Image credit: Lennart Schneider via Unsplash

Although the transactions occur in several-hour intervals, the attempt to evade attention wasn’t enough — using only two addresses is a dead giveaway. BC #70086’s trade history is a clear-cut case of someone purchasing and repurchasing the same asset.

As if playing a one-person game of table tennis — with one half of the table up against the wall — someone was bouncing this NFT back and forth to themself.

Always Play Defense

Like fungible cryptocurrencies before them, NFTs will eventually face regulation. And, at least for now, we can only hope that future trading standards and regulatory framework help keep NFTs in their original, unwashed states.

At $2.5M monthly volume, the NFT industry lags far behind the crypto space as a whole. But that figure is certainly large enough to attract bad actors.

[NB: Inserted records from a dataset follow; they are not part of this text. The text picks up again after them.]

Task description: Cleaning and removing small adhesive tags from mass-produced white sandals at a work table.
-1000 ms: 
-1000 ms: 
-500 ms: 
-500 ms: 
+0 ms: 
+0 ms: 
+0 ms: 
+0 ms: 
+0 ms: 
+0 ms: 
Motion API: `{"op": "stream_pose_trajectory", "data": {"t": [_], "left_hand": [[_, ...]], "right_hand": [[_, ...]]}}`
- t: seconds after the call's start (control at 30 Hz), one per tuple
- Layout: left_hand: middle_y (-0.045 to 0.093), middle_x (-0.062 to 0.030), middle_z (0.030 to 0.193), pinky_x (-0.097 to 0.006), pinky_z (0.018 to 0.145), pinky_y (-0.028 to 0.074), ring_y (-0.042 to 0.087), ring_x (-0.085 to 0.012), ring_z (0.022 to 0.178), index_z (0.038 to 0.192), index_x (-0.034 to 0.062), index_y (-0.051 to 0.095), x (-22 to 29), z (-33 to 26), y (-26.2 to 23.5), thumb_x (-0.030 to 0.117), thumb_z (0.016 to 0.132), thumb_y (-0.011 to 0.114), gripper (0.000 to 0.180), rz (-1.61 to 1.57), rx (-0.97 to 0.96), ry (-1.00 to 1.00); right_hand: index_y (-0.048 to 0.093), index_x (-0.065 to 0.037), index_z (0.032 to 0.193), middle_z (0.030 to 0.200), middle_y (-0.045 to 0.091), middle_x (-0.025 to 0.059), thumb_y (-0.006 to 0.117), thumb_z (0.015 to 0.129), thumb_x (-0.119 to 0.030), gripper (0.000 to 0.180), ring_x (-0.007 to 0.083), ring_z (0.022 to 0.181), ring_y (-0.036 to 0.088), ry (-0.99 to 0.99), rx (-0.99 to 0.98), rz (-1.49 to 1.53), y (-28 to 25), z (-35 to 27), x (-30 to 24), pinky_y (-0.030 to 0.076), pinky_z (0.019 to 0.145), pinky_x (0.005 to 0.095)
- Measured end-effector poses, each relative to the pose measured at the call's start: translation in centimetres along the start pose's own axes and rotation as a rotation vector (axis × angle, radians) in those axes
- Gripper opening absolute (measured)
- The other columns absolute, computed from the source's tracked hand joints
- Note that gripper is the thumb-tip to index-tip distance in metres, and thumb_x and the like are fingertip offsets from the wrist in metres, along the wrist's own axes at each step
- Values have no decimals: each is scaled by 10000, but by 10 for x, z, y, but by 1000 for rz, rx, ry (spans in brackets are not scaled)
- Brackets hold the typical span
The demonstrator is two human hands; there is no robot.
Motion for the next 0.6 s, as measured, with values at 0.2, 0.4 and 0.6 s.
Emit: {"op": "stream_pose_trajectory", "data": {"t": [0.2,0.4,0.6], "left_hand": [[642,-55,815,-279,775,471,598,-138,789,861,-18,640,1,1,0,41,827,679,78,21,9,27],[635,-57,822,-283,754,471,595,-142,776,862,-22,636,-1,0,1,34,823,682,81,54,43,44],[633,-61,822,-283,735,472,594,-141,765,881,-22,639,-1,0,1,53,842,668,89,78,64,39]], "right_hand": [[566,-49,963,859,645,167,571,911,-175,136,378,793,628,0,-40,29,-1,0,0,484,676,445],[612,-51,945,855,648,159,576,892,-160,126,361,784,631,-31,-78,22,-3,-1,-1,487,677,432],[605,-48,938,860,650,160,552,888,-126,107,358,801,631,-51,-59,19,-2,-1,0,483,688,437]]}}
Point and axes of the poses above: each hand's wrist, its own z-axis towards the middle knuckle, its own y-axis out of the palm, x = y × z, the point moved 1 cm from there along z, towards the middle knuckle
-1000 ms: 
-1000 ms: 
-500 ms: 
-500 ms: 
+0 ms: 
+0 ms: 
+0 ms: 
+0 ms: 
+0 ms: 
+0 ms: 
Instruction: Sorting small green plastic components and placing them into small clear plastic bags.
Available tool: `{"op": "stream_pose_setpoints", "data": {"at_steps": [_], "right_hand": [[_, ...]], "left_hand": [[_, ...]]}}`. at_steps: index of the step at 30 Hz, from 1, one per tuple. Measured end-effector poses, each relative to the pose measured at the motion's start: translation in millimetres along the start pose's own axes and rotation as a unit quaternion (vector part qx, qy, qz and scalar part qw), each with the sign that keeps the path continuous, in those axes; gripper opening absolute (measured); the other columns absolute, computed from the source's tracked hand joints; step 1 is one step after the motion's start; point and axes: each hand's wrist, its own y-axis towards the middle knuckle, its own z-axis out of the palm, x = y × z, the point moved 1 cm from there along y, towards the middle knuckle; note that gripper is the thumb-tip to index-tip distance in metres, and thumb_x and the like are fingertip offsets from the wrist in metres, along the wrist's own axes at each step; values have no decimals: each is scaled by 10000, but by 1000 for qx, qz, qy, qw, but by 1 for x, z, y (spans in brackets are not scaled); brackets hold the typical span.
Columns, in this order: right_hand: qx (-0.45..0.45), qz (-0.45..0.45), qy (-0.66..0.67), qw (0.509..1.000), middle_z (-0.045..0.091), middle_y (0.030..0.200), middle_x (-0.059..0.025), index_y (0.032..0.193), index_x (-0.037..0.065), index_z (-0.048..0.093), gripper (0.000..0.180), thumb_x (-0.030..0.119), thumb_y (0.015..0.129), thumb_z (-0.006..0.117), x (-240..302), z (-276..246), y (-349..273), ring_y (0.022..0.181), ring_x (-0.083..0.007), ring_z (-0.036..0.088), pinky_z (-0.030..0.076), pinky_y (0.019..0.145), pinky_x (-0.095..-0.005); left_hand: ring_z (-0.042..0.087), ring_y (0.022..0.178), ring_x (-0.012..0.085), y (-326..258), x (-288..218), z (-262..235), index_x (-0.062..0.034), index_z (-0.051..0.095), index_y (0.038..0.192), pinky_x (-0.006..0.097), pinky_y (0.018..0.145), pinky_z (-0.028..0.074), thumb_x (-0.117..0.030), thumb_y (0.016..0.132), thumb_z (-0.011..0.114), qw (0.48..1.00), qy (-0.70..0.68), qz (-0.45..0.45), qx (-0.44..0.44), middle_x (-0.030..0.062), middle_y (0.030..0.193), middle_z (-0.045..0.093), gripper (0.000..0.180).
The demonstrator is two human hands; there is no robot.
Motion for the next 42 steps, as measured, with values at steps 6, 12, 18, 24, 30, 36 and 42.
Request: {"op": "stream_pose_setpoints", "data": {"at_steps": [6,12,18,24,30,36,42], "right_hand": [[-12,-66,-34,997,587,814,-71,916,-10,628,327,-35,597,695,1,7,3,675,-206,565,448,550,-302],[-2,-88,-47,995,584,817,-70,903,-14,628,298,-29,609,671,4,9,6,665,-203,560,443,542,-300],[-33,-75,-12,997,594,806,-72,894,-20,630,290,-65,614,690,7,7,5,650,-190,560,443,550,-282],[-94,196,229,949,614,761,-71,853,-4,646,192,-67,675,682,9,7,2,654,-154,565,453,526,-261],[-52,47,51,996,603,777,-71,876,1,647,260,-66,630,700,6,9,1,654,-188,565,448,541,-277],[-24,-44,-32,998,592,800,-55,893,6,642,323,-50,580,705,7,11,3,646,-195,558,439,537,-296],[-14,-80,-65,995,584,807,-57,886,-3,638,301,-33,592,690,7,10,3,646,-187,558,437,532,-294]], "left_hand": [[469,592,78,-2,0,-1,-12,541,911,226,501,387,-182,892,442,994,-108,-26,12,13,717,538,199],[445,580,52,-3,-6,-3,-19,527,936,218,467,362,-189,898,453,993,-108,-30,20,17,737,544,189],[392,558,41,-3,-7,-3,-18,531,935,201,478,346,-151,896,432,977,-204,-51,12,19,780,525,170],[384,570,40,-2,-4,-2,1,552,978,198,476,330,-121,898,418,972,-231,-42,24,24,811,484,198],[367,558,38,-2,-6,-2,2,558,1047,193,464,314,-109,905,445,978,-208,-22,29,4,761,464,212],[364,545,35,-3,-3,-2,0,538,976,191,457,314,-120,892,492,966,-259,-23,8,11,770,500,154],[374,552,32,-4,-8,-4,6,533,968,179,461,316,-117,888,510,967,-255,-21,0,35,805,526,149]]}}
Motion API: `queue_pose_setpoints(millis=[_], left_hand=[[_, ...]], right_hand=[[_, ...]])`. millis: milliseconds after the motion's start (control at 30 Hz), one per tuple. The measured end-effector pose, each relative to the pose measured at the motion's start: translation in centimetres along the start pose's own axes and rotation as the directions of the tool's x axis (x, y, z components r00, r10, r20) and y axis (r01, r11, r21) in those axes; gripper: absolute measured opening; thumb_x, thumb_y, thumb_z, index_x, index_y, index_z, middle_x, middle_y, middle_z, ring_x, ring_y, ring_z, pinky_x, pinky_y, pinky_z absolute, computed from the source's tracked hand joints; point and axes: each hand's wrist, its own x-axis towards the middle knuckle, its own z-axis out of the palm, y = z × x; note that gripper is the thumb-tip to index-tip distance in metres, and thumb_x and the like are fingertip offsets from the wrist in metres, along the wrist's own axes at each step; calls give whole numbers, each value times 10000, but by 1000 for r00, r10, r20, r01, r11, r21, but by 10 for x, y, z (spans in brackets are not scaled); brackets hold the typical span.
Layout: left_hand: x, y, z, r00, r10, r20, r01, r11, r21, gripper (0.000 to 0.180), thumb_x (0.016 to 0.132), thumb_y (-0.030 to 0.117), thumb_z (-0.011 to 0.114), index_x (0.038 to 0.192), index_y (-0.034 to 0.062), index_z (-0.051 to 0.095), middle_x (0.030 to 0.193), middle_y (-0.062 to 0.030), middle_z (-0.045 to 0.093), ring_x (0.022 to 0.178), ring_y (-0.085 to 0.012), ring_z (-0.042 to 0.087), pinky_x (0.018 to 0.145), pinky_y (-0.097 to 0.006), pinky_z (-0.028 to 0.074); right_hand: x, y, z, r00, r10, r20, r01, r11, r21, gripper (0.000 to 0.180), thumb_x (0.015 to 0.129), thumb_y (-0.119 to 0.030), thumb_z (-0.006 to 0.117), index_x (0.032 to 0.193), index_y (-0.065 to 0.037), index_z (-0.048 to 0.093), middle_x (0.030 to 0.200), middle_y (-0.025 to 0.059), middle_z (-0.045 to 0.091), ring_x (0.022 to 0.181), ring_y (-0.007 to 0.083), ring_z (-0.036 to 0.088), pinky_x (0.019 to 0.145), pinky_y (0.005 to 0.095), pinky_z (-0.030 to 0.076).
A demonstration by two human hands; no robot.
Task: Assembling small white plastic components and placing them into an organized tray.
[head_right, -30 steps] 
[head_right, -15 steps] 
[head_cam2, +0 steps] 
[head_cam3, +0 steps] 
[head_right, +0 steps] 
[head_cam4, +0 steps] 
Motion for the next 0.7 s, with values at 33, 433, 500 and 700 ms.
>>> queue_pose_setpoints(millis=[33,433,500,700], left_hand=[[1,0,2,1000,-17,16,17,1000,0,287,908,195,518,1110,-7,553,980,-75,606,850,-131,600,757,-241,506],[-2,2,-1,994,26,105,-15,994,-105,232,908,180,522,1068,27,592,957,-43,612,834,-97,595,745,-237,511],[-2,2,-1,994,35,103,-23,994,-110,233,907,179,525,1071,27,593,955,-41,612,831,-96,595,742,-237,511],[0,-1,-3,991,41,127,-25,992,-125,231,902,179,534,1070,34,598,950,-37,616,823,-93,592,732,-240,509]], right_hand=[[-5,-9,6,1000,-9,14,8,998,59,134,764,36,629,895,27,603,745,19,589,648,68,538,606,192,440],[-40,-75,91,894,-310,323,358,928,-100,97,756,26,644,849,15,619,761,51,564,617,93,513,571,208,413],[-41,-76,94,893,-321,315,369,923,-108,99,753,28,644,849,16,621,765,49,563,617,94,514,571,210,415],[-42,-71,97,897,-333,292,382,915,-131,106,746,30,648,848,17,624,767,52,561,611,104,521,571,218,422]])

So who’s the culprit behind the NFT wash trading of BC #70086? It’s hard to say. Maybe an investor hoped feigned interest would garner a sale. Or perhaps it was the marketplace pumping fake volume to attract investors. Only the perpetrator(s) knows for sure.

What we do know is that if you know where to look, the practice of wash trading is easy to spot. Multiple trades — each at a slightly lower price to ensure coverage of gas fees — will reveal themselves if you study trade history.

So, if you’re excited about adding an NFT to your collection, first do a little digging into its past. You may just save yourself from acquiring a tainted token.